Fake websites usually don’t keep their disguises for long. Website users’ ability to report, review, and discuss online scams means that a quick web search can reveal a site’s legitimacy. If you don’t find negative reviews, use the other tips in this list to ensure the website is authentic.
  

Prioritize Security

The padlock icon next to a website’s name in your browser indicates that the site has a Secure Sockets Layer (SSL) certificate, a crucial indication of website security. It’s recommended to avoid interacting with websites lacking the padlock icon. In addition, genuine websites usually have the company’s name after the domain name. Further, it’s best to avoid clicking links you are not familiar with. Instead, type in domain names or store frequently visited websites as bookmarks. Lastly, you can also use security software like AAA’s Identity Theft Monitoring Tool while browsing websites.
  

What To Do if You’re a Victim of a Fake Website 

Because of the widespread nature of fake websites, it’s possible to accidentally fall for a scam.
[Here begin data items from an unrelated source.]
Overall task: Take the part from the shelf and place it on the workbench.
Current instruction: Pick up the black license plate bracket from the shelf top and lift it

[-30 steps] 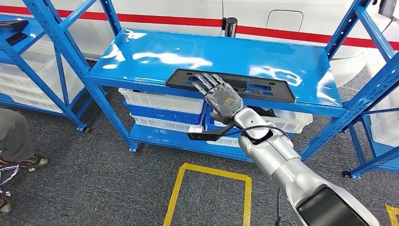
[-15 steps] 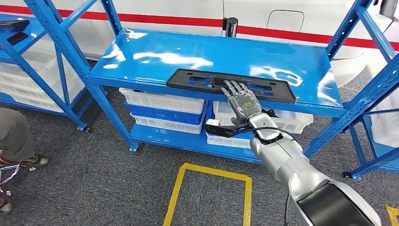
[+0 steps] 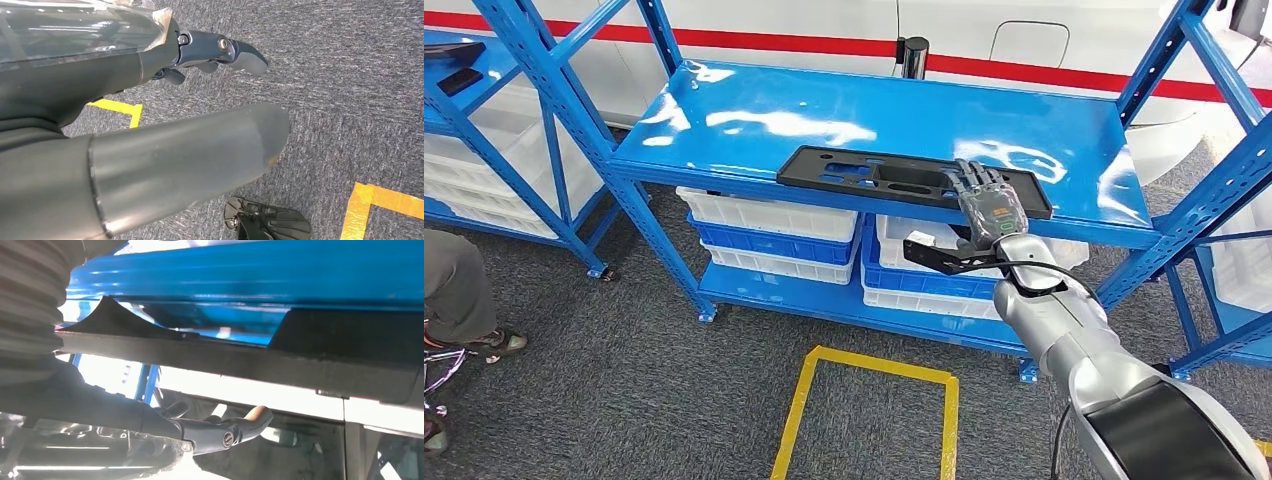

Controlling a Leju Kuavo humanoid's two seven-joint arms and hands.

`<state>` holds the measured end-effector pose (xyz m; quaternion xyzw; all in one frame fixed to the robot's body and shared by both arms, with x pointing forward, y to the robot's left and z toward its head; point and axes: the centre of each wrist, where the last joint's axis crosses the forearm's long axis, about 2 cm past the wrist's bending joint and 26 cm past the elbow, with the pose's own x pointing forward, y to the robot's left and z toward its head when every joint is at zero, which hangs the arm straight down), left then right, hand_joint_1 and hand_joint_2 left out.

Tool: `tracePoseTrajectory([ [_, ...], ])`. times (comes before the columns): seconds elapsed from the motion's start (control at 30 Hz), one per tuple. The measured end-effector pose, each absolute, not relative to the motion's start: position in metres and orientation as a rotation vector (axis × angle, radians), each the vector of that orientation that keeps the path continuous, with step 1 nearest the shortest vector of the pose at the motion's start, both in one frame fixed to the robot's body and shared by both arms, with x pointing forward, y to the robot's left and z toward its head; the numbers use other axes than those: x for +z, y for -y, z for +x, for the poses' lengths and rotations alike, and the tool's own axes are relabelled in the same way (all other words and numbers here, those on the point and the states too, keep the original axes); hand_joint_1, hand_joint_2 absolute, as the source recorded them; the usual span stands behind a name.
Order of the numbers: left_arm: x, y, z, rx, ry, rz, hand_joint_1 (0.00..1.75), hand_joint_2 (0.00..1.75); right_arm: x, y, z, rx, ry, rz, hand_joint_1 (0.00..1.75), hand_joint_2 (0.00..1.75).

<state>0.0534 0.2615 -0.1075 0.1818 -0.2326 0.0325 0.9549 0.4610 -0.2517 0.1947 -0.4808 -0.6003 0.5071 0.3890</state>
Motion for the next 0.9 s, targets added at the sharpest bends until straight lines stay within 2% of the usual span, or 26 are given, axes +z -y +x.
tracePoseTrajectory([
  [0.9,-0.108,-0.262,0.054,0.063,0.500,0.345,0.00,0.00,0.206,0.256,0.466,1.242,1.585,-1.266,0.00,1.75],
])
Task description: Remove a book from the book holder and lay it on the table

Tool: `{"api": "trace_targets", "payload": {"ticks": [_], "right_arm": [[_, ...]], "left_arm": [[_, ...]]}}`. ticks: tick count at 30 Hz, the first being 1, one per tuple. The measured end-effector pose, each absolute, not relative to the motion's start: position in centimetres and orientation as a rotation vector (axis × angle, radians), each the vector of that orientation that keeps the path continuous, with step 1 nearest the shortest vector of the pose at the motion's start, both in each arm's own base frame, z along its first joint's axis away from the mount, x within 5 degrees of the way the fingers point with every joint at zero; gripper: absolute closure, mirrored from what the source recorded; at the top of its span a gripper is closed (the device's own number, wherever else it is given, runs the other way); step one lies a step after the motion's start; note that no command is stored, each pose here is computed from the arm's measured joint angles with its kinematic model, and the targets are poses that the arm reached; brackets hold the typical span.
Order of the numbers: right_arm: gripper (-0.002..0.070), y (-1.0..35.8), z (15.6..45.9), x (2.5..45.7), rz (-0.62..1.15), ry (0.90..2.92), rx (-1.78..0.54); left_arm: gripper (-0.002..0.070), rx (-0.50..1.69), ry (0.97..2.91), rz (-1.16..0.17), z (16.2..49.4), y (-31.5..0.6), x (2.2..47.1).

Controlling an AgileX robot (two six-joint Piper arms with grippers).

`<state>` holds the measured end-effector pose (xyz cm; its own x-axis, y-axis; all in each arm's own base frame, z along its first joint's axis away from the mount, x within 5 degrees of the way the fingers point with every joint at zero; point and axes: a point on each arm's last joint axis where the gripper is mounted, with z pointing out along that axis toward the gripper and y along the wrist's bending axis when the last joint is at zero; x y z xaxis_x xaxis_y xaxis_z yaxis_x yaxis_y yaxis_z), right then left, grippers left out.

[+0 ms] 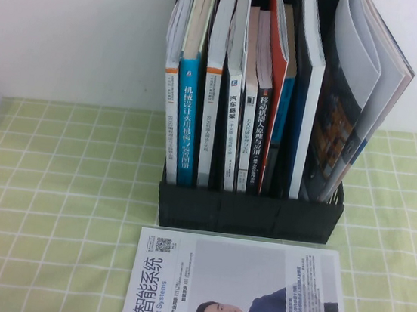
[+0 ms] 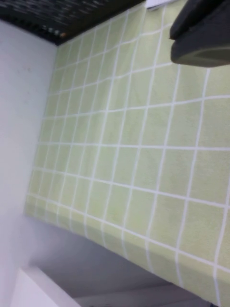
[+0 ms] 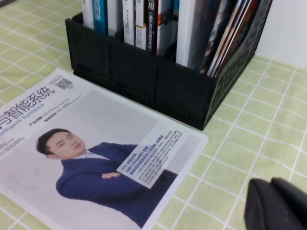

If this happens, you can mitigate the effects of online monetary and identity theft by taking the following steps:
   

1. Don’t continue messages, correspondence, or phone conversations with the scammer.
   
   
2. Contact your credit card company, bank, or other financial institution to cancel payments and outgoing transfers.
   
   
3. Close the credit cards involved in the incident.
       
4. Change your login credentials (passwords, etc.) to online sources of personal information like your bank, credit card, and email accounts.
   
   
5. Call the three major credit bureaus - Equifax, Experian, and TransUnion - and freeze your credit (you can unfreeze it later when you know you’re safe from the scammer).
       
6. Report the fraudulent activity to relevant entities, such as the Bureau of Consumer Protection within the Federal Trade Commission (FTC).